A story. It started with a story.
Reading through a Christian magazine one day several years back, I came upon Jennifer’s story of her adventure on the World Race. I was intrigued and fascinated by it. Was there really a Christian mission organization that would take you around the world in eleven months, sharing Jesus’ love?! I read about her time in Asia and hanging out with the prostitutes in bars. About traveling from place to place and praying and asking God where to go next and who to minister to next. I wanted that. I wanted to depend on God like that and fulfill my craving of traveling the world.
But then I read that she backpacked it all. Just one backpack, really?! That was beyond me. That was going too far. I would need more than just a backpack. It was pushing me too far out of my comfort zone. I wasn’t going to do that. There was no possible way that I could travel the world in eleven months out of one backpack, I would need more than that. So despite how excited and attracted I was to do this World Race trip, the enthusiasm dwindled away and I didn’t have second thoughts about applying or going on the trip.
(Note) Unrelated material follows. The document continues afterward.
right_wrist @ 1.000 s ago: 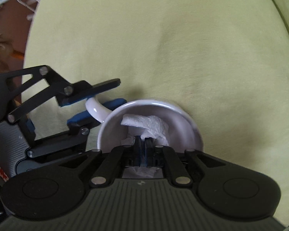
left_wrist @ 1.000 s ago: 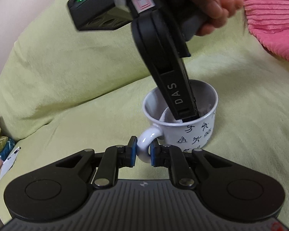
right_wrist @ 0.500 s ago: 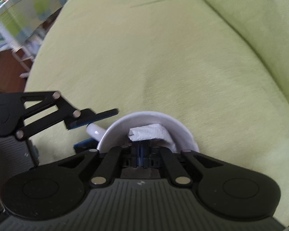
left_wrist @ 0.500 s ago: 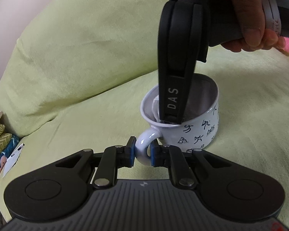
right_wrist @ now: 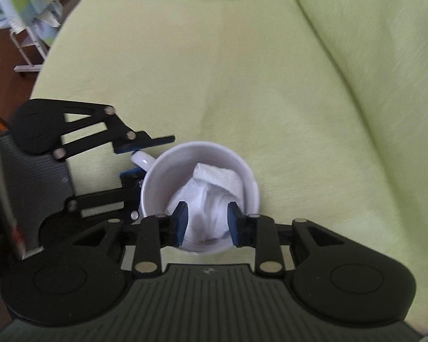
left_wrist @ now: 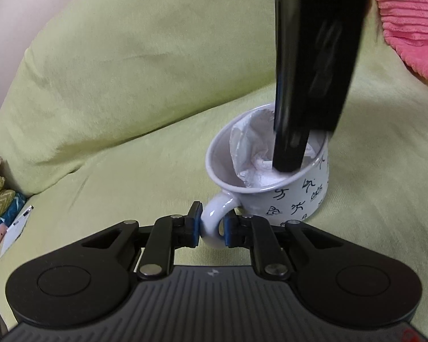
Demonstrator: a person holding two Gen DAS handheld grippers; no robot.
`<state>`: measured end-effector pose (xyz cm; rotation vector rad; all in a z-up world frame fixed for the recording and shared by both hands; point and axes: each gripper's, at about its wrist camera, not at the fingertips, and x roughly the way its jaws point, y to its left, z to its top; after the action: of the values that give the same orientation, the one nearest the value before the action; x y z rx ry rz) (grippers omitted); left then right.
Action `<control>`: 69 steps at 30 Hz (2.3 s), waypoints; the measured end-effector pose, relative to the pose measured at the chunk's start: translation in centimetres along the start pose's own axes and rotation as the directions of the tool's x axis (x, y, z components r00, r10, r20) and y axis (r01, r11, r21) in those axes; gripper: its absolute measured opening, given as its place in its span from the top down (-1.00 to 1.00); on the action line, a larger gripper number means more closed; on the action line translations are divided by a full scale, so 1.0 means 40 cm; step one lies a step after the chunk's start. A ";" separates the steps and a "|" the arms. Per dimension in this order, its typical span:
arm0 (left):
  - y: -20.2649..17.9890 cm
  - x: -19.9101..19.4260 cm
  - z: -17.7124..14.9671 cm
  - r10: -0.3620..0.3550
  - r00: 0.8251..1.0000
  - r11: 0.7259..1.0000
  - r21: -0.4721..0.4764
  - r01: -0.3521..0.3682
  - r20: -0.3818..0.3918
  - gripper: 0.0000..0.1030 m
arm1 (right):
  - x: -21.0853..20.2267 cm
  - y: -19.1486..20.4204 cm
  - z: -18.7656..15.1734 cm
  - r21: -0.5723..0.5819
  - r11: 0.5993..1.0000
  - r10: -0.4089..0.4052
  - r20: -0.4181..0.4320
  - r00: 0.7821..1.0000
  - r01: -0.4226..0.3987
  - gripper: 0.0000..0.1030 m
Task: Clean container
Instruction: 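Wipe the mug's inner wall with the tissue in the right gripper, then lift the tissue out and push it back into the mug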
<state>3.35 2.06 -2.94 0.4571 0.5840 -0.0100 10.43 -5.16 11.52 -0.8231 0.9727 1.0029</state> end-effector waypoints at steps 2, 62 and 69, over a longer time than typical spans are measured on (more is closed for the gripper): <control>-0.003 0.001 0.004 0.001 1.000 1.000 0.002 -0.001 0.001 0.69 | -0.033 0.003 0.003 -0.044 0.999 -0.026 0.054 0.998 0.029 0.52; -0.006 0.069 0.047 0.005 1.000 0.999 -0.047 -0.004 0.015 0.72 | 0.073 -0.170 -0.040 0.471 0.748 0.461 0.138 0.877 -0.468 0.92; 0.006 0.077 0.040 -0.007 1.000 0.997 -0.082 0.006 -0.018 0.71 | 0.085 -0.214 -0.112 0.600 0.537 0.407 0.432 0.805 -0.594 0.95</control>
<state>6.81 1.96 -3.32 0.3760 0.6013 0.0120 18.01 -10.96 7.80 0.2839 1.2947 1.0500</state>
A couple years later, having done a five month volunteer trip to Africa and finishing my second year with YWAM taking the IPHC course, I came across a World Race team on my outreach to India. I realized, “Hey, they’re people just like me, not much different, with the same desires and passions I have to travel and love on people and be a light for Jesus. If they can do it, I can too.”
On one of the mornings I hung out with one of the girls and we had fun taking pictures. I never really asked much about the World Race or what they were doing, only a few basic questions. Upon returning home, I started thinking more about the World Race, and praying. I would’ve loved to ask that girl more questions and follow up on her adventures, but I didn’t have her contact. So I prayed. Soon after, I receive a friend request! “Hey God, is this You telling me to step forward and go for it?” I applied. I had a lot of excitement and fear, anticipation and doubt. It came to a point where my heart became so heavy with all the mixed emotions. I was weighing all the pros and cons about going or staying home and arguing within myself. Was this really God’s will for me to go? Exhausted, I was done and gave up the battle. I completely surrendered it to God and a calming peace washed over me. My life was in His hands. He would lead me and take the reigns of my life.
On May 31st I received the call that I was accepted. I was beyond excited! My heart was free and overjoyed. “Thank-you God!”
During all this, a song that I connected with and fell in love with: Planetshakers – Leave Me Astounded
All my hands have made I’m laying down. All that I hold dear my many crowns.
I have tasted and seen of Your great love. You satisfy me. You satisfy me.
Spirit fall, open up heaven’s doors. We’re waiting with worship for more. You’re the only love that satisfies me.
My constant request above all things, every hour I wake be near me. Though I’ve tasted and seen of Your great love, show me Your glory, show me Your glory.
Spirit fall, open up heaven’s doors. We’re waiting with worship for more. You’re the only love that satisfies me.
Lord we run into Your loving arms. We’re safe and secure in Your love. You’re the only one that satisfies me.
Leave me astounded leave me amazed show off Your glory let heaven invade. We’re waiting with worship we’re waiting with praise for the almighty presence of God to invade.